In how many lines of the records below does the word "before" appear? Reply with the number only.

** Opening DATA TO PROCESS block **

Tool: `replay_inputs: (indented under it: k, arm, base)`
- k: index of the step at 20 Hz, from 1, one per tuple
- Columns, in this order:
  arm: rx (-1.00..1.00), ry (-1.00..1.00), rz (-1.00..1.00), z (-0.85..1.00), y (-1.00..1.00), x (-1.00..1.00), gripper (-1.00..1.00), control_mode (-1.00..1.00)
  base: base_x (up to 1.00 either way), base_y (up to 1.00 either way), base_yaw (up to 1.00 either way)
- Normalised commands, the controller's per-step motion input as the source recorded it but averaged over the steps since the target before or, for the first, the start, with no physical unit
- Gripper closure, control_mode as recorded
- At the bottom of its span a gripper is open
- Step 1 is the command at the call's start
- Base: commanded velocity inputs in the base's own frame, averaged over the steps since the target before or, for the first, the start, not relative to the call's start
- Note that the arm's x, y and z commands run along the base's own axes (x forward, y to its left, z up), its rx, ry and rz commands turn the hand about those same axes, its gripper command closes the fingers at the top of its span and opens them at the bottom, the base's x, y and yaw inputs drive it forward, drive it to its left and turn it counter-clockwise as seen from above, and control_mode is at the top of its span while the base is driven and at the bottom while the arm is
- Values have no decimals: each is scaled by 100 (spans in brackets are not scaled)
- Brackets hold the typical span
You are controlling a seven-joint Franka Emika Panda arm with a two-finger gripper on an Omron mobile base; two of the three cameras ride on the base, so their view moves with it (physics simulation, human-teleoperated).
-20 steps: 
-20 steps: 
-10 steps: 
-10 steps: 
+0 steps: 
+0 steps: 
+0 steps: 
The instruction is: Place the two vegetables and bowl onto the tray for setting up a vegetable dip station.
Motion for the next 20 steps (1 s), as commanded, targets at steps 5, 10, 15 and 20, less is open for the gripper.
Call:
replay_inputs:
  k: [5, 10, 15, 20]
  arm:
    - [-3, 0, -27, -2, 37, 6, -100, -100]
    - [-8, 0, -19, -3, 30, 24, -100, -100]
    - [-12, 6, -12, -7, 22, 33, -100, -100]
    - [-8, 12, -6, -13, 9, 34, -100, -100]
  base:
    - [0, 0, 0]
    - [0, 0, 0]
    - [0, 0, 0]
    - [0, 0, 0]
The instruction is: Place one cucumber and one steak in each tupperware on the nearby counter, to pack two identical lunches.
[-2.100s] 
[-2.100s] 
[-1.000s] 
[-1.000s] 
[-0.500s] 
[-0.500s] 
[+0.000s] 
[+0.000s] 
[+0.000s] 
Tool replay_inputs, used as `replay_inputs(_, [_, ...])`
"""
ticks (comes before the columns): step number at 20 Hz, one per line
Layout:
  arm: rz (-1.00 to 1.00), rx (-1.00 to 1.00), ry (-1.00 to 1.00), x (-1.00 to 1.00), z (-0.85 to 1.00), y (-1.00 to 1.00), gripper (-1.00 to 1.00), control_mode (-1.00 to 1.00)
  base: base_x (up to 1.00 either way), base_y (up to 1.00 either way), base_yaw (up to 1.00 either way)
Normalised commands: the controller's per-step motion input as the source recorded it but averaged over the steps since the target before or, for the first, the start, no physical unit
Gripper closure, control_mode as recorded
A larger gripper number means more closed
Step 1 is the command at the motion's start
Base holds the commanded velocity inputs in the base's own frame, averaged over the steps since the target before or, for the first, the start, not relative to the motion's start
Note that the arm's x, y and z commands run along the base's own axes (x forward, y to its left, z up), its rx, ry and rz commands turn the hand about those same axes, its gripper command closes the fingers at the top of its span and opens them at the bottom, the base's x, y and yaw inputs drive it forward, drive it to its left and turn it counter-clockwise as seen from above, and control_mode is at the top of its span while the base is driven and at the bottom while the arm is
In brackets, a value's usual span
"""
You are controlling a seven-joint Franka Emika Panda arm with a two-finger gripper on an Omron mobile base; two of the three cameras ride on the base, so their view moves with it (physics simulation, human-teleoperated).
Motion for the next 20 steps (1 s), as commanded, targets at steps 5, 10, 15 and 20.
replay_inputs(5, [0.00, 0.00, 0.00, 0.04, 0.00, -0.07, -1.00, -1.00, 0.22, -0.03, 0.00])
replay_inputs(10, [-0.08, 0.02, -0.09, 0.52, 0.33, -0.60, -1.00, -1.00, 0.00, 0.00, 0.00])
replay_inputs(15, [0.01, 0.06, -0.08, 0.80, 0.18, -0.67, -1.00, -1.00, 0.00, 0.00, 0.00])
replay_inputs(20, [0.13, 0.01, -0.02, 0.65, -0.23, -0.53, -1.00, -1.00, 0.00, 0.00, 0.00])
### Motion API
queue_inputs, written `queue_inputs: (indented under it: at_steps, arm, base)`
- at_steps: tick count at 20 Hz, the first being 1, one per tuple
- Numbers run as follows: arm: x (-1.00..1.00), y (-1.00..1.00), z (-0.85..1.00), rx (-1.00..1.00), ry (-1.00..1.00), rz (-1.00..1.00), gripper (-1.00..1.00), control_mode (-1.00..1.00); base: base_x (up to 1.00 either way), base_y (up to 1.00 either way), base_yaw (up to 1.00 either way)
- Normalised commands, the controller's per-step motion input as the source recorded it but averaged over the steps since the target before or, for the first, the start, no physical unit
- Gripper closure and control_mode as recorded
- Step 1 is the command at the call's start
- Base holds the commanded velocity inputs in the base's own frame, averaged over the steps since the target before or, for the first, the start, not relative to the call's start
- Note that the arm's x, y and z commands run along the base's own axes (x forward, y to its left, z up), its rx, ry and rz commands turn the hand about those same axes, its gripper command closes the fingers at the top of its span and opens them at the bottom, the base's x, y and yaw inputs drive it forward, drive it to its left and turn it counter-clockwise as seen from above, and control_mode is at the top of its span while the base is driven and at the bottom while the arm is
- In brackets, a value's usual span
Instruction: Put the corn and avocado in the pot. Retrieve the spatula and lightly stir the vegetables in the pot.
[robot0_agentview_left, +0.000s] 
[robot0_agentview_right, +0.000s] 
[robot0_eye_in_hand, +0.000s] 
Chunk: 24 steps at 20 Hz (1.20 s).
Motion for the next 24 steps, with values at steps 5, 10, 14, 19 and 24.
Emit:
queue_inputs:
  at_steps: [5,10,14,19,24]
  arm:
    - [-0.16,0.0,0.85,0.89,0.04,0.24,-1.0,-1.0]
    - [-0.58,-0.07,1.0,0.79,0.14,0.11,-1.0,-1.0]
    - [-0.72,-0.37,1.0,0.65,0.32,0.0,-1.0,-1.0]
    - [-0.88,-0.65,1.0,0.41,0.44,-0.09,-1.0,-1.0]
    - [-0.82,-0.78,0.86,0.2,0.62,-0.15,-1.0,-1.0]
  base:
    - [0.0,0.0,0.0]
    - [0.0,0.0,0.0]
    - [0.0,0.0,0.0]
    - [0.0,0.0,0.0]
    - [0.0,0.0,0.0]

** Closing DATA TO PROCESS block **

## TASK OUTPUT:
7